MANILA, Philippines -- ONE Championship on Thursday highlighted its growth in viewership and engagement in 2020, where it emerged as one of the top 10 global sports properties in the world, according to a report by Nielsen.
Nielsen's report, "How the World's Biggest Sports Properties Engaged Fans in 2020," looked for the connection between fans and sports which it says is "a continually evolving relationship, with new trends and dynamics developing every year."
"Many of the largest global entities have been at the forefront of building their fan bases and actively engaging them to develop a natural and mutually beneficial conversation. Fans around the world expect more content and new ways to access their favorite events. Sports entities have responded by creating new content types, with greater volume, increased frequency and higher value engagements," the report said.
According to the Nielsen report, ONE Championship is growing at the fastest rate of any major global sports property.

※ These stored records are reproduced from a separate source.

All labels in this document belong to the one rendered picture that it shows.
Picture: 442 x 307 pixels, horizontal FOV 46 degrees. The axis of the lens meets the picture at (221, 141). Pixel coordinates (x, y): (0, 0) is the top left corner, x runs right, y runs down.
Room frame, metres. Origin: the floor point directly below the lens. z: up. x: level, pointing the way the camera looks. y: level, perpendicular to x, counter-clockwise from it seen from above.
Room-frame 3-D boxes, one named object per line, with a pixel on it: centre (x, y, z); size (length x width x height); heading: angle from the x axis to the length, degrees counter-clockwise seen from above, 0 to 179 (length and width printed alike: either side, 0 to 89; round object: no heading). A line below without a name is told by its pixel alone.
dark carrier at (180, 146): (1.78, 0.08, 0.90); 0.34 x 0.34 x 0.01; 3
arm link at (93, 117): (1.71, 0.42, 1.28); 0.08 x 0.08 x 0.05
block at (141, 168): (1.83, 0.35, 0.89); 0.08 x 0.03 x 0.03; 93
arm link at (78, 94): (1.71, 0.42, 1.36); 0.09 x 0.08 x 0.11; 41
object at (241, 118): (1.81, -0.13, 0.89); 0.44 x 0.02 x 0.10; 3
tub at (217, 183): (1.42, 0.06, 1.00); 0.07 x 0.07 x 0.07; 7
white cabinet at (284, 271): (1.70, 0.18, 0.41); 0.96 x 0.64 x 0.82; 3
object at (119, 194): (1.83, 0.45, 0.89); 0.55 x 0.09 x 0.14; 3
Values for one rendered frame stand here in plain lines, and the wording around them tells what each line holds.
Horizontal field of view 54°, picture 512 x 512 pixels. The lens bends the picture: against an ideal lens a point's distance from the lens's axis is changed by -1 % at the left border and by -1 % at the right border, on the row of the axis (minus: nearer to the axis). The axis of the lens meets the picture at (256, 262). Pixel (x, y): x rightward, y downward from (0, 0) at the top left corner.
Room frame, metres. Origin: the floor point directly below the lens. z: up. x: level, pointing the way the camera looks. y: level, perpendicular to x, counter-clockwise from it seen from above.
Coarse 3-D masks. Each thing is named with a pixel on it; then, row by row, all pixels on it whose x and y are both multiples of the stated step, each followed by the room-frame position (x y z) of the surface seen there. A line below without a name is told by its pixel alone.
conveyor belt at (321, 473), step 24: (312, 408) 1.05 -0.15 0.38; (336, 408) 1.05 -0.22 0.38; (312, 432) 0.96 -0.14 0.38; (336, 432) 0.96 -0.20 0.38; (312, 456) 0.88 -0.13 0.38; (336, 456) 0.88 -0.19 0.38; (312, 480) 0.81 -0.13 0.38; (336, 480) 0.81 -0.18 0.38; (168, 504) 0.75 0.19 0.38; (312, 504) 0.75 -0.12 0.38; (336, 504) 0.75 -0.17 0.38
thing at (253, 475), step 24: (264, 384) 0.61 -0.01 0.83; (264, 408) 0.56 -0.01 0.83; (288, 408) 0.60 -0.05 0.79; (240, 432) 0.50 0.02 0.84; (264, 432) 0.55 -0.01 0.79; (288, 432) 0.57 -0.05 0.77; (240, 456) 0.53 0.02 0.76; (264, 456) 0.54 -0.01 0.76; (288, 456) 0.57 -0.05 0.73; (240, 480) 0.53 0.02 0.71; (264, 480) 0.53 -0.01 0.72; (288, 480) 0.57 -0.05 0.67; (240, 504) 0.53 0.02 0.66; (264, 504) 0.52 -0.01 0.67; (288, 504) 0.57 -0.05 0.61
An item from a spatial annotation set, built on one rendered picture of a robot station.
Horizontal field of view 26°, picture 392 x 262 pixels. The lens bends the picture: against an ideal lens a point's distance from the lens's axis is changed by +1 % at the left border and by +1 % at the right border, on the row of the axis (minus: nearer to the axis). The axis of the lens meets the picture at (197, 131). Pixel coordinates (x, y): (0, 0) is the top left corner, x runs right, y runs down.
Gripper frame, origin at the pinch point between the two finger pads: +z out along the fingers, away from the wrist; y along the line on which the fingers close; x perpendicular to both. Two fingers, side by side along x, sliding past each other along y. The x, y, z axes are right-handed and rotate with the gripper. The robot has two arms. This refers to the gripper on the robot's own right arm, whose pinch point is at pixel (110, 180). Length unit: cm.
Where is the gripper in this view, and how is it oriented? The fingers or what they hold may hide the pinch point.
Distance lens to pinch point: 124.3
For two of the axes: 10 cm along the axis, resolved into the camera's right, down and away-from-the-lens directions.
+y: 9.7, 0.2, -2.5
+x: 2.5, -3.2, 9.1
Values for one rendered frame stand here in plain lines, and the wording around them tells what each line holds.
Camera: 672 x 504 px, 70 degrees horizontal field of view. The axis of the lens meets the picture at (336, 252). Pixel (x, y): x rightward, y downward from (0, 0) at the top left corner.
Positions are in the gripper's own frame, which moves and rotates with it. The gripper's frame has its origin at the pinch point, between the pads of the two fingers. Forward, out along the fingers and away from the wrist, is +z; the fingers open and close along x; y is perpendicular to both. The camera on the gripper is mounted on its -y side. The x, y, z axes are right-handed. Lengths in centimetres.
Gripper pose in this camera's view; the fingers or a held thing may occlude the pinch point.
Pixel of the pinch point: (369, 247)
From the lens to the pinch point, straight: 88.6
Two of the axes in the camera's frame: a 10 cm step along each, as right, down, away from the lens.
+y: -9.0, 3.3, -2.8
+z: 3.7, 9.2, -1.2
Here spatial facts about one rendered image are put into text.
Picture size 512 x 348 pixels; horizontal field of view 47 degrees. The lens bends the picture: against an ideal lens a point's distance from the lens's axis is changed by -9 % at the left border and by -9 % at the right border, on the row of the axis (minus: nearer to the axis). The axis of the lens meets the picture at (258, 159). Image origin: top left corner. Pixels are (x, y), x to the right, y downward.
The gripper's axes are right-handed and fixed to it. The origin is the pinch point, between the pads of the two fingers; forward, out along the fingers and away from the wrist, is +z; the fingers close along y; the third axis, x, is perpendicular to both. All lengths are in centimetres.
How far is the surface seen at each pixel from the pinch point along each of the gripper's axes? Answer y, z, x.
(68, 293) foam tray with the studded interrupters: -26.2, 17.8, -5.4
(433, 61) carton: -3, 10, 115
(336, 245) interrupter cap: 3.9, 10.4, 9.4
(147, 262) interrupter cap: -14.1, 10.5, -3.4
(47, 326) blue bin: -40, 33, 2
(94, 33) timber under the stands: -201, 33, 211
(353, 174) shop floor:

Its digital follower growth across Facebook, Instagram, and YouTube is at +113% -- 28% higher than the next closest sports property in the Nielsen study.
ONE Championship sits at No. 7 overall in total followers across these platforms, per Nielsen.
In cumulative reach, ONE Championship ranks third behind the English Premier League (first) and UEFA Champions League (second), and ahead of the UFC (sixth), according to Nielsen. Cumulative reach measures the number of unique viewers who tune in to watch at least one minute of a TV broadcast.
In terms of total video view, ONE Championship ranks fourth overall, with more than 6.1 billion across Facebook, Instagram, and YouTube, just behind the UFC (third) and NFL (second).
In terms of engagement on Facebook, ONE Championship ranks fifth, just behind the NBA (fourth) and ahead of the UFC (sixth). Football properties EPL, UEFA, and LaLiga round out the top three, per Nielsen.
ONE Championship also ranked 10th in 2020 broadcast hours despite the challenges presented by the COVID-19 pandemic, including a span of nearly three months without live global events, according to Nielsen.